Testing and Observability
Abstract
Tileiras ships no public test harness. The binary is stripped, its source is closed, and there are no exposed unit-test entry points. What the compiler does expose is an observation surface wide enough that an integrator can build a complete validation suite around it from outside: stderr is the diagnostic catalog, exit codes are the pass/fail oracle, --mlir-print-ir-after-all is a per-pass IR snapshot, --schedule-trace-file is a per-decision scheduler log, --mlir-pass-timing is a per-pass walltime breakdown, and the emitted PTX is the final golden artifact. Every layer that produces a diagnostic emits a verbatim string the user can pin tests against; every pass that mutates IR emits a snapshot the user can diff.
This page enumerates each observation surface, the test pattern it supports, and the failure modes a regression suite built on those surfaces will and will not catch.

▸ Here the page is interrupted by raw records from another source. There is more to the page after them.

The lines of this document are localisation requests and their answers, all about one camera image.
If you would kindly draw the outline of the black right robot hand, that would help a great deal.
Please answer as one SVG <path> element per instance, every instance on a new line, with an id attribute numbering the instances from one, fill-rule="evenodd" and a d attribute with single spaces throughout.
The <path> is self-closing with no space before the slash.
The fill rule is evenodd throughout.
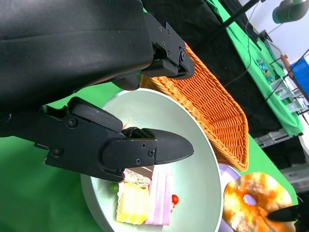
<path id="1" fill-rule="evenodd" d="M 291 222 L 296 221 L 301 217 L 301 207 L 293 205 L 271 212 L 267 218 L 277 222 Z"/>

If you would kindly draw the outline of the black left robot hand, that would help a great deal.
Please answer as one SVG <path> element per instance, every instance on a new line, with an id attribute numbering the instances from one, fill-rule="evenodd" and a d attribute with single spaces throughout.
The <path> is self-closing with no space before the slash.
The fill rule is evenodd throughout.
<path id="1" fill-rule="evenodd" d="M 194 75 L 185 42 L 140 0 L 3 0 L 0 3 L 0 135 L 48 151 L 45 164 L 121 182 L 126 168 L 177 162 L 192 144 L 122 121 L 75 97 L 88 86 L 140 86 L 138 74 Z"/>

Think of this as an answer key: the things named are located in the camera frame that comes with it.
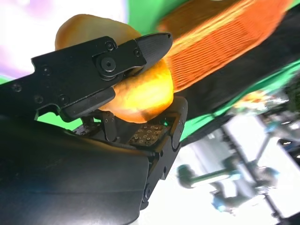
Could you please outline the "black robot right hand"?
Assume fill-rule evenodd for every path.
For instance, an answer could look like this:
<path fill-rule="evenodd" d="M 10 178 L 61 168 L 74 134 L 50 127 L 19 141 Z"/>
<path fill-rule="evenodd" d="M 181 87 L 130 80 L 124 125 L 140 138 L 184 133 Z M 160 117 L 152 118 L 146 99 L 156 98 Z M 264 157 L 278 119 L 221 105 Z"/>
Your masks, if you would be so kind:
<path fill-rule="evenodd" d="M 170 33 L 117 45 L 108 36 L 33 58 L 33 74 L 0 87 L 0 222 L 128 225 L 181 148 L 188 103 L 173 103 L 124 142 L 100 107 L 113 86 L 148 71 Z"/>

The principle running through all of it is that tileiras is a black box with five honest windows, and a tester who knows where each window faces can build robust validation without source.
Observable surfaces
The five surfaces below are the only mechanisms by which tileiras's behavior reaches a test harness. Everything else — the compiler's internal cost evaluations, the verifier's branch-by-branch decisions, the random tie-break order — is inaccessible from outside the binary.
| Surface | Output | Test pattern it enables | Cost when enabled |
|---|---|---|---|
| Stderr diagnostics | Verbatim error and warning strings | Diagnostic golden tests | None on success, per-message on failure |
| Exit code | Integer 0..5 from Driver Program Handle | Pass/fail classification, error-class bucketing | None |
| Pipeline IR snapshots | Pre- and post-pass MLIR text from --mlir-print-ir-after-all | Per-pass invariant validation, regression bisection | AsmPrinter throughput per snapshot point |
| Pass timing | Per-pass wall-clock from --mlir-pass-timing | Performance regression detection | Negligible |
| Scheduler trace | Per-decision JSON log from --schedule-trace-file=PATH | Scheduling-determinism validation, gate-rejection bucketing | Tens of MB per heavily pipelined kernel |
| Generated PTX | Final stdout text | Output-level golden tests | Always emitted |
| Symbol dumps | None (binary is stripped) | — | — |
The stripped-binary line is not cosmetic. nm tileiras returns the dynamic-symbol table only; objdump --syms reports the same minimal set. A tester cannot identify which internal function emitted a diagnostic by symbol — only by the diagnostic's verbatim text and, when --mlir-print-stacktrace-on-diagnostic is enabled, by a backtrace whose frames resolve to address-only lines. The diagnostic text is the only stable identifier.
Differential testing patterns
Each pattern below uses one or more of the surfaces above. The patterns compose — a regression suite typically chains several of them — but each has a single dominant failure mode it is designed to catch.
Pattern 1: Output golden tests
Compile a small fixed input with a fixed --gpu-name, --opt-level, and pipeline option set. Capture stdout. Diff against a previously recorded golden PTX file. Any pipeline change that affects emission reveals itself as a non-empty diff.
The diff itself is not the verdict. PTX text has elements that legitimately vary across builds: comment headers carrying timestamps, virtual-to-physical register naming inside .reg declarations, label numbering inside basic-block tails. A robust harness normalizes those before comparison. The structural diff — the instruction sequence, the launch-bound directives, the parameter declarations — is what matters.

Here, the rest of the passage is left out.